C’était Jean-Louis qui l’emportait. Souriant, réservé, souvent silencieux et attentif, avec cet air d’un étudiant sorti d’Oxford, il était, malgré les livres et les succès qui s’accumulaient, incroyablement modeste, s’amusait de la vanité des autres, s’amusait des personnages pittoresques que nous croisions, s’amusait des travers de société qu’il approchait comme un chasseur son gibier. Et parfois, de cette voix où se mêlaient une trace indélébile d’accent béarnais et un reste de sonorités anglaises, il mordait à dent dure, avec une férocité joyeuse, dans la bêtise.

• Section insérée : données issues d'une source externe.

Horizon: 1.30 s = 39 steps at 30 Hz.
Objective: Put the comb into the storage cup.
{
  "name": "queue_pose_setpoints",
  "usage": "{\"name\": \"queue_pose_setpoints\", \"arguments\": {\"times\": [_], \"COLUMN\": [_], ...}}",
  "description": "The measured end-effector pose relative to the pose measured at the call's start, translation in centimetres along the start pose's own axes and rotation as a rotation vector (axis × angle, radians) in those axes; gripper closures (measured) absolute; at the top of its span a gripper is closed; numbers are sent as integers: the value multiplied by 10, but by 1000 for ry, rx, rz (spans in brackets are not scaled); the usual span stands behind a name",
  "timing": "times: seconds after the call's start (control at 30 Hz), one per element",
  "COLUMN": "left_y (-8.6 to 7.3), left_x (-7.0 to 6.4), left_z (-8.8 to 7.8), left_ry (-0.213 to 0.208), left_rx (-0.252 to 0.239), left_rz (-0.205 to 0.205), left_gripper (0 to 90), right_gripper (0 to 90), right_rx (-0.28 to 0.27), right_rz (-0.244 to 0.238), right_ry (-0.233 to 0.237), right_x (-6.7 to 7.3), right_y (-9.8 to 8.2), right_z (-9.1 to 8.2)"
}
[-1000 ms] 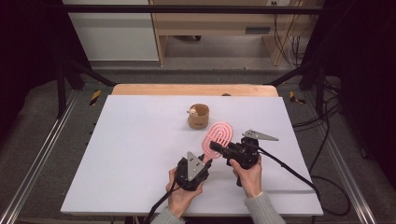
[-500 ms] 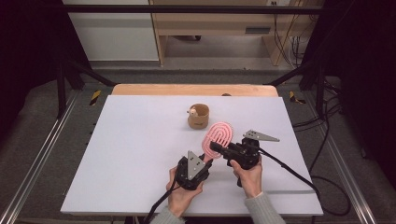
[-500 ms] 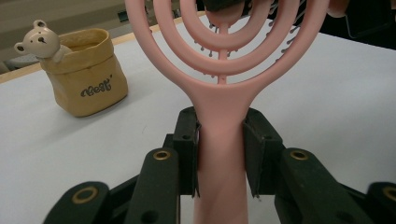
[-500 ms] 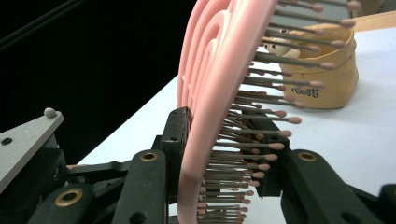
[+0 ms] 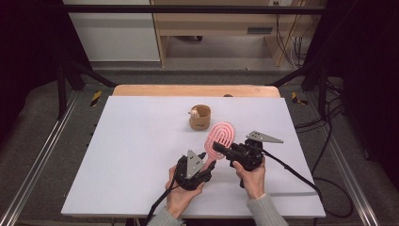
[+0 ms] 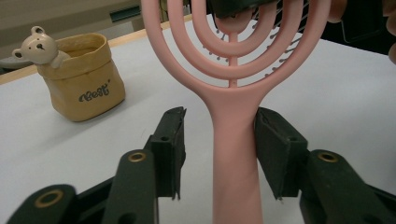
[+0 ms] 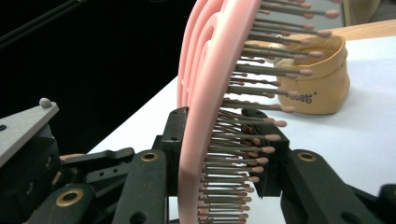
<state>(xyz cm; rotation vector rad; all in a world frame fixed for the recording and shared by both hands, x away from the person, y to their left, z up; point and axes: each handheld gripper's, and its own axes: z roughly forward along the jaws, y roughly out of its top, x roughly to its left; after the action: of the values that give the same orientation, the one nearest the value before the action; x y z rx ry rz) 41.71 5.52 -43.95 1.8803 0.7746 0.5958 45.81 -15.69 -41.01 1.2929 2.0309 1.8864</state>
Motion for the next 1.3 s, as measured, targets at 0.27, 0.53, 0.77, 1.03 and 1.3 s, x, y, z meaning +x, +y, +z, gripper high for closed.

Dans sa grande tonalité classique l’œuvre de cet élève de François Mauriac rivalise avec celle du maître par l’habileté romanesque à déguiser sous des personnages singuliers ou ordinaires des archétypes de caractères ou de sentiments. Lecteur passionné de Proust, il en a gardé cette habileté de gymnaste à virevolter dans de fines nuances de l’esprit et du cœur, cette maîtrise à laisser couler le temps dans un livre, le plaisir de la phrase, le son cristallin du mot juste. Et c’est du mot juste qu’il avait voulu parler dans une de nos séances parce qu’il en était à la fois le serviteur et l’orfèvre.
La somme des romans exprime la profondeur et la gravité de sa nature. Son humour et son allégresse de lecteur se sont enchantés des exercices périlleux du pastiche. Il faut relire pour rire avec lui La Chine m’inquiète, La France m’épuise, Un rien m’agite et s’émerveiller de la connaissance intuitive qui lui faisait mimer à la perfection le style et le ton d’un auteur. Et quand on le complimentait de ces réussites, il éclatait de rire et effaçait la louange en la grossissant : « Oui, disait-il, Proust et moi nous sommes les meilleurs. » Ce don d’analyse avait la même force pour le cinéma. Longtemps critique cinématographique de L’Express, il était venu avec moi à la Commission des avances sur recettes au cinéma, où il discutait, de toute sa passion retenue, avec Audiberti, Julien Gracq, Edgar Morin ou Anne Philipe sur les mérites des scénarios qu’il avait lus en les traduisant sans efforts en images. Traducteur, il l’était quasiment de nature : sa souplesse d’esprit et son parfait anglais l’autorisaient à se mesurer à Shakespeare, dont il a traduit Richard III et Coriolan pour le Français en même temps qu’il sous-titrait pour la B.B.C. l’œuvre shakespearienne tout entière, une tâche énorme que ce lève-tôt, amoureux du travail, laissait sereinement ignorer.
De son enfance dans l’atelier d’ébénisterie familial, Jean-Louis avait gardé le goût des formes heureuses et de la beauté. Il aimait les amples ordonnances de Poussin et des peintres du XVIIe, il était fidèle auditeur de musique contemporaine au « Domaine musical », il s’enchantait au théâtre. Et surtout il aimait la marqueterie des mots, leur agencement lisse, leur précision dont il était à notre Commission du dictionnaire l’artisan fidèle.
Emportant cette vie fertile, il s’éloigne avec son sourire mystérieux en laissant à chacun de nous, comme une lettre amicale, le cadeau de son ultime roman, Andromède, qui va paraître.
Le silence que nous allons garder en mémoire de lui sera comme si nous lui faisions confidence de notre estime, de notre peine, de notre amitié.
[1] Mort le 11 novembre 1995, à Paris.